This week, everything is down – stocks, bonds, commodities and Bitcoin have all been hit hard by the return of volatility, with no safe havens (ironically, Snapchat and Twitter did very well).
This sell off was not in line with economic data, which was broadly positive throughout the week. Consumers are optimistic, jobs data is hot (in the US, not in Canada) and there are no visible financial problems on the horizon. However, oil prices were dragged down along with other assets.
This is a minor setback for what has otherwise been a pronounced bull market for oil prices. Since hitting a low of $26/bbl in January 2016, West Texas Intermediate (“WTI”) oil prices – the North American oil benchmark – have been range bound between $45 and $55/bbl before breaking out in the end of 2017 and rising to $65 last week.
Where is WTI going now? We do not know, otherwise we would start the next Andurand Capital, however, we would like to highlight some points of focus that may impact the oil price in 2018 and beyond.1
Global Oil and Gas Demand – China and a Strong Global Economy
Right now, the main story around the oil run up has been strong economic data and an unexpected acceleration of GDP growth in China back to 6.9%, which was long touted to have its eventual “soft’ or “hard” landing. As such, China has been a major contributor to the demand pull. Global demand is expected to rise by ~1.5-1.9 million barrels per day depending on the forecast. This in isolation, would indicate a higher oil price.
Global Oil and Gas Supply – US Shale
Previously, the market talking head consensus story was that oil prices were capped at $55 as that was a price point where US shale producers would be able to meet their required returns on capital and would stimulate a supply response, driving the price back down.
However, the breakout of the oil price to $60 has resulted in a steady climb in shale production as companies can now comfortably meet their hurdles. The USA is now the largest oil producer in the world at 11 million barrels a day and is ready to add additional barrels driven by the Permian basin and offshore production in the Gulf of Mexico. Attractive tax policy from the Trump Administration and better prices have spurred announcements of large scale capex programs from major oil companies.
US oil production growth will be a headwind for oil prices.
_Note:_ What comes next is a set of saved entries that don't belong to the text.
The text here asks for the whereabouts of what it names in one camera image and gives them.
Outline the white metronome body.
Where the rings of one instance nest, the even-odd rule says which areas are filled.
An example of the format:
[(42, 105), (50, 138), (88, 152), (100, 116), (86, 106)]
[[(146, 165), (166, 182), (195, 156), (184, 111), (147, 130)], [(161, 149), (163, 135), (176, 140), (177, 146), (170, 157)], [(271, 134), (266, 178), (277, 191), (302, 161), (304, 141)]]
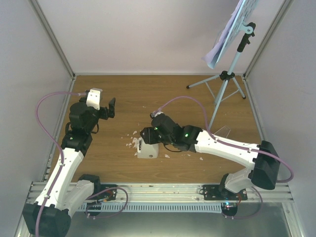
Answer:
[(146, 144), (142, 138), (138, 139), (137, 143), (137, 157), (144, 159), (154, 159), (157, 158), (159, 154), (158, 144)]

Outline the clear plastic metronome cover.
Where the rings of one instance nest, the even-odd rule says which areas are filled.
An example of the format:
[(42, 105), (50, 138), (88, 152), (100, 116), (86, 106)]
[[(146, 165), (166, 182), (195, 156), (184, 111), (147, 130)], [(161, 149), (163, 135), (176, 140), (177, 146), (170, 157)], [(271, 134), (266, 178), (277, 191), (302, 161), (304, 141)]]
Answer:
[(223, 126), (220, 128), (218, 131), (216, 131), (214, 134), (220, 137), (225, 137), (227, 138), (228, 135), (230, 134), (231, 129), (228, 126)]

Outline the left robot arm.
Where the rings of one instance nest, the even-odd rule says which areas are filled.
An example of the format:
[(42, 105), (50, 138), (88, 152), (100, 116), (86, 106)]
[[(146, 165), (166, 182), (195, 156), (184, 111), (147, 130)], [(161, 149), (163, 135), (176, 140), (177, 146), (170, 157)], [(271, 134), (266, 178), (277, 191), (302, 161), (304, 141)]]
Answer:
[(99, 99), (86, 96), (70, 106), (70, 121), (65, 128), (58, 162), (41, 194), (33, 204), (25, 204), (22, 211), (30, 234), (66, 236), (71, 218), (83, 202), (100, 197), (100, 179), (94, 175), (80, 180), (71, 191), (68, 188), (91, 145), (94, 129), (99, 128), (99, 120), (115, 116), (115, 103), (113, 98), (108, 107), (101, 107)]

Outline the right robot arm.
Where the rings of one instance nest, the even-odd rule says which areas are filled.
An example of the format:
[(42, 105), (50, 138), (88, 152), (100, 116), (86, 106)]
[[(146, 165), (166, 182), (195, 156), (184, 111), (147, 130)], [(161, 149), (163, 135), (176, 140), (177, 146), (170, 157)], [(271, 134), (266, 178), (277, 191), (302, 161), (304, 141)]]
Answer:
[(211, 154), (241, 164), (236, 173), (225, 174), (219, 187), (219, 196), (230, 200), (239, 191), (256, 186), (273, 190), (277, 183), (280, 161), (268, 141), (246, 144), (217, 135), (193, 125), (180, 126), (164, 113), (156, 115), (150, 127), (141, 130), (143, 144), (172, 145), (181, 152)]

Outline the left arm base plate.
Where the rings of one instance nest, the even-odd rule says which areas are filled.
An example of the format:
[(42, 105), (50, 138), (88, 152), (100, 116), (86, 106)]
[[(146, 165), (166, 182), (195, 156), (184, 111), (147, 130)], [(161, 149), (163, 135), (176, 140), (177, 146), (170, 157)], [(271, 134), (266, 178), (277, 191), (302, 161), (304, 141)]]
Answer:
[[(116, 184), (101, 184), (100, 191), (103, 191), (105, 189), (112, 188), (112, 187), (117, 187), (117, 185)], [(108, 190), (101, 193), (98, 196), (98, 201), (107, 202), (107, 201), (116, 200), (116, 196), (117, 196), (117, 189)]]

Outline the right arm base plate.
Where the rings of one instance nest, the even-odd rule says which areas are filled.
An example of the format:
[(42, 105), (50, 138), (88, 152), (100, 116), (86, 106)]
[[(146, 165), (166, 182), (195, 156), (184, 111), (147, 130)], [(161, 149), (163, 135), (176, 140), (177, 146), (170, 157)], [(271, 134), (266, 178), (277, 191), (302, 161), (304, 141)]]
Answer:
[(245, 189), (239, 191), (238, 193), (233, 193), (231, 191), (228, 191), (226, 188), (222, 188), (219, 184), (203, 185), (200, 191), (204, 196), (204, 200), (248, 200), (247, 192)]

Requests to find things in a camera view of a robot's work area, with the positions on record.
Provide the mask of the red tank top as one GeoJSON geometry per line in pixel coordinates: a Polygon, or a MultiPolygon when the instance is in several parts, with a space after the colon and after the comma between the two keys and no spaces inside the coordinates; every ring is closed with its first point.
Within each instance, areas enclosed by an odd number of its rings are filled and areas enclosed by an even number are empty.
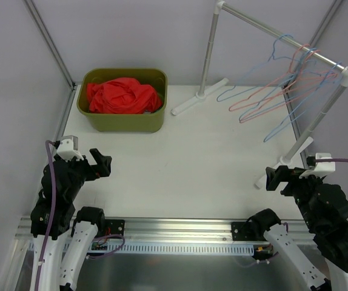
{"type": "Polygon", "coordinates": [[[87,84],[89,112],[99,114],[154,113],[163,105],[157,91],[135,78],[116,78],[87,84]]]}

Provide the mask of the pink wire hanger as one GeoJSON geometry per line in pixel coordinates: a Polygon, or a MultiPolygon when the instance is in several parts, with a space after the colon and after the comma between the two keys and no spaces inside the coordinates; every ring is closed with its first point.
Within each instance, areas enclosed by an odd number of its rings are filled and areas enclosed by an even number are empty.
{"type": "MultiPolygon", "coordinates": [[[[310,48],[304,48],[304,49],[303,49],[303,53],[307,52],[309,49],[310,49],[310,48]]],[[[315,63],[315,65],[308,65],[306,68],[309,69],[309,70],[311,70],[311,71],[318,71],[318,70],[316,69],[316,63],[315,63]]],[[[242,106],[242,105],[246,105],[246,104],[248,104],[248,103],[252,103],[252,102],[259,101],[260,99],[263,99],[263,97],[265,97],[266,95],[268,95],[270,92],[272,92],[270,95],[274,95],[274,94],[279,93],[279,92],[281,91],[281,87],[277,87],[275,90],[274,90],[274,87],[275,87],[275,86],[269,87],[269,88],[265,89],[265,90],[262,91],[261,93],[255,95],[255,96],[254,96],[253,98],[251,98],[249,101],[244,101],[243,103],[239,104],[238,107],[240,107],[240,106],[242,106]]],[[[285,94],[285,95],[281,95],[281,96],[275,98],[275,99],[270,103],[270,105],[274,105],[274,104],[279,103],[279,102],[281,102],[281,101],[286,101],[286,100],[288,100],[289,98],[292,98],[292,96],[293,96],[295,93],[299,93],[299,92],[302,92],[302,91],[305,91],[305,90],[308,89],[308,87],[305,86],[305,82],[304,82],[304,81],[298,81],[298,82],[293,86],[293,88],[295,89],[295,91],[293,91],[293,92],[291,92],[291,93],[287,93],[287,94],[285,94]]],[[[247,110],[247,109],[244,108],[244,109],[237,110],[237,111],[240,111],[241,114],[243,114],[246,110],[247,110]]]]}

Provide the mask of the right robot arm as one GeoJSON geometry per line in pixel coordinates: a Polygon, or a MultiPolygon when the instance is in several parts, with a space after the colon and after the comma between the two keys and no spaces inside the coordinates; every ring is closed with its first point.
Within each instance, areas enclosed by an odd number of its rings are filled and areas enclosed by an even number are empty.
{"type": "Polygon", "coordinates": [[[306,290],[348,290],[348,200],[339,185],[323,181],[334,171],[332,162],[324,166],[317,164],[311,169],[266,168],[266,189],[274,191],[280,183],[286,183],[281,194],[295,200],[327,263],[329,277],[292,241],[273,210],[264,209],[254,214],[240,229],[240,233],[251,239],[267,241],[306,290]]]}

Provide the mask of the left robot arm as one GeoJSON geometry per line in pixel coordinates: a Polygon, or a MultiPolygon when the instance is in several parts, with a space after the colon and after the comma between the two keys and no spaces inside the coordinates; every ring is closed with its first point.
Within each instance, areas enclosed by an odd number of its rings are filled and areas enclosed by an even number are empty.
{"type": "Polygon", "coordinates": [[[30,214],[34,259],[30,290],[76,290],[78,276],[94,237],[106,230],[103,209],[73,204],[85,182],[111,174],[111,156],[90,149],[95,164],[73,155],[47,155],[41,190],[30,214]]]}

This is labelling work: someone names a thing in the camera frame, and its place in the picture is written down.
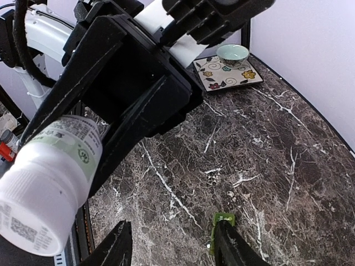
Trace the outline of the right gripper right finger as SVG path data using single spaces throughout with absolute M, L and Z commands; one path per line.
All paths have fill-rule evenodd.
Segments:
M 215 244 L 215 265 L 269 266 L 227 221 L 218 223 L 223 236 Z

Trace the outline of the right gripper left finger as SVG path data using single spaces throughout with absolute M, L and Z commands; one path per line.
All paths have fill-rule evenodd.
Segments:
M 120 221 L 80 266 L 131 266 L 131 222 Z

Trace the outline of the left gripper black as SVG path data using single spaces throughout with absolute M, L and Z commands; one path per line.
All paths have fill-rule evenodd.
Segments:
M 104 150 L 89 197 L 143 137 L 164 134 L 202 103 L 200 84 L 136 21 L 139 1 L 86 7 L 64 46 L 62 76 L 42 102 L 20 145 L 82 100 L 105 122 Z

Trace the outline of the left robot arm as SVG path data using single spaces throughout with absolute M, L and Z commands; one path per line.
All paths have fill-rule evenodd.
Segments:
M 79 1 L 77 23 L 50 14 L 45 1 L 15 1 L 1 16 L 1 58 L 42 89 L 21 144 L 83 103 L 109 124 L 93 196 L 133 147 L 182 123 L 203 101 L 200 84 L 158 39 L 164 10 L 139 1 Z

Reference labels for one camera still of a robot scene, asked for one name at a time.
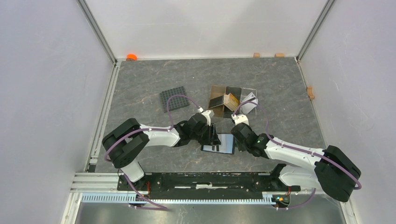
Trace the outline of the black card holder wallet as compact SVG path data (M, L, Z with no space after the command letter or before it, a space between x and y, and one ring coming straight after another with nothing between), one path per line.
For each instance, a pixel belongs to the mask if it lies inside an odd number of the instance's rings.
M201 151L219 153L219 154L234 154L234 136L228 133L219 133L218 139L214 145L202 145Z

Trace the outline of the black credit card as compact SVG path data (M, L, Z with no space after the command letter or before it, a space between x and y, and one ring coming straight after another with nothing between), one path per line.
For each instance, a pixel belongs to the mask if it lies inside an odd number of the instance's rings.
M224 95L210 99L208 108L223 106L223 103L224 103Z

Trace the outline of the amber and black organizer box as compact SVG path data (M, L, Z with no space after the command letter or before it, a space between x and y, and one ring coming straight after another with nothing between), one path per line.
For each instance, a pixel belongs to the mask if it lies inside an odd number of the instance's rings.
M212 85L208 109L213 110L215 117L231 118L240 103L242 88L223 85Z

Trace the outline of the orange card stack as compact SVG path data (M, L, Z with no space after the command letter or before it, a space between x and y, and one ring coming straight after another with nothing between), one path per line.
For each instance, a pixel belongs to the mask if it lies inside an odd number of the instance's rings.
M223 105L232 112L235 112L240 105L239 100L232 94L224 94L224 103Z

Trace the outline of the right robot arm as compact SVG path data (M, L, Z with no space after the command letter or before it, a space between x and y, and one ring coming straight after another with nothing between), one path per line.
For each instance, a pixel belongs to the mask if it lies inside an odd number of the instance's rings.
M252 128L240 123L231 129L239 149L255 157L287 163L279 173L270 177L275 190L286 186L305 186L322 189L328 196L347 202L361 176L359 168L336 146L326 149L291 144L272 135L257 135Z

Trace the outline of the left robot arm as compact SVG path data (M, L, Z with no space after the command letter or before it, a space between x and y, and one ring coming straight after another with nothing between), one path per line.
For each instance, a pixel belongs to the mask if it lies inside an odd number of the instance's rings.
M136 159L138 154L146 147L181 147L192 140L203 146L220 145L210 118L204 113L196 113L189 120L168 127L146 126L134 118L127 119L103 138L105 160L127 176L131 187L141 190L146 186L147 178Z

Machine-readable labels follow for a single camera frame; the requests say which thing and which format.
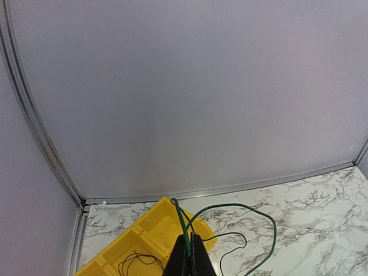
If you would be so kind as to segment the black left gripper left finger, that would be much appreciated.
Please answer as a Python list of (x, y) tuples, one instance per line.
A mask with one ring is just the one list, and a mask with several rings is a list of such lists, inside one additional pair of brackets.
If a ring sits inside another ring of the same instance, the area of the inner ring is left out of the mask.
[(174, 244), (162, 276), (190, 275), (190, 259), (187, 255), (185, 238), (179, 235)]

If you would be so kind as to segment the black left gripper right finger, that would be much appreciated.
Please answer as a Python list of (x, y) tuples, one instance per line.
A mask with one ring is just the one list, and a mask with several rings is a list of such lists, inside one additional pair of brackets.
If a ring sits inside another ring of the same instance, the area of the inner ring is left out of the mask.
[(191, 234), (190, 272), (193, 276), (215, 276), (215, 271), (198, 234)]

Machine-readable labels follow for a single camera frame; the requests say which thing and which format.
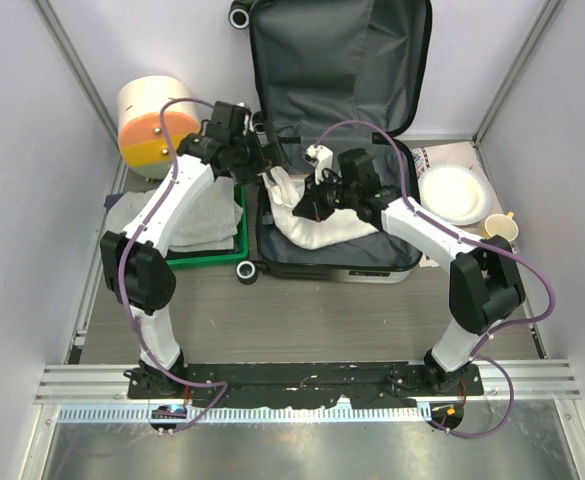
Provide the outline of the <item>grey garment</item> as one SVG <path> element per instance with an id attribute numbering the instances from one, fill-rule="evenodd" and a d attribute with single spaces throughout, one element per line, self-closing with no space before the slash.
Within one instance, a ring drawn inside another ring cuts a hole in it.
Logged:
<path id="1" fill-rule="evenodd" d="M 155 193 L 127 192 L 107 213 L 105 229 L 120 232 L 142 210 Z M 234 184 L 219 177 L 194 202 L 173 234 L 170 250 L 176 254 L 229 250 L 237 234 L 243 210 L 234 200 Z"/>

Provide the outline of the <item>round mini drawer cabinet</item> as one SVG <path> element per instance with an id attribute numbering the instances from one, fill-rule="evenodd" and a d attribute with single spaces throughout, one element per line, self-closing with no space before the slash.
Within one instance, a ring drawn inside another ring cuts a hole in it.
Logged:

Global Oil and Gas Supply – OPEC and Friends
OPEC, Russia and other cooperating parties had production cuts in place to get oil to what they considered a sustainable level. However, the logic of cutting production at the current oil price may not be as sensible as it was at $40 oil. At $40 oil, small increases in the oil price as a result of cuts – even to prices that may temporarily clear return hurdles for shale producers – would not generate any sort of meaningful supply response as American oil companies would be reluctant to green light capital spending without seeing some stickiness in a higher oil price.
At $70 oil, the higher oil price is well beyond normal return hurdles – and given the quick start up time of shale projects, any cuts would be quickly met by shale production and result in eroding market share. Also, at $70 oil, every barrel of spare capacity that is not being produced is phantom oil revenue that could be used to fund government budgets for many of the petrostates in OPEC. At this oil price, it makes sense for members of the cartel to cheat in an example of classic oligopoly economics.
Higher production from petrostates with spare capacity is definitely a negative for the oil price.
On the flip side, traditional exporters Mexico and Venezuela are seeing shrinking oil production volumes. Mexico is looking to change that via aggressively courting foreign investment to work with their national oil company PEMEX. Given the similar geology to the US, especially for offshore drilling, this may revive production for years to come – although the ramp up is not going to happen in 2018.
Venezuela is a mess and the failed state situation is deteriorating by the minute. This may result in all of their capacity going offline, which would be a positive for the oil price.
Global Oil and Gas Supply – Saudi Arabia, the Leader of OPEC
The Saudis have been the leader of the production cut, but they have two events coming up on the horizon that may indicate a reluctance to cut going forward.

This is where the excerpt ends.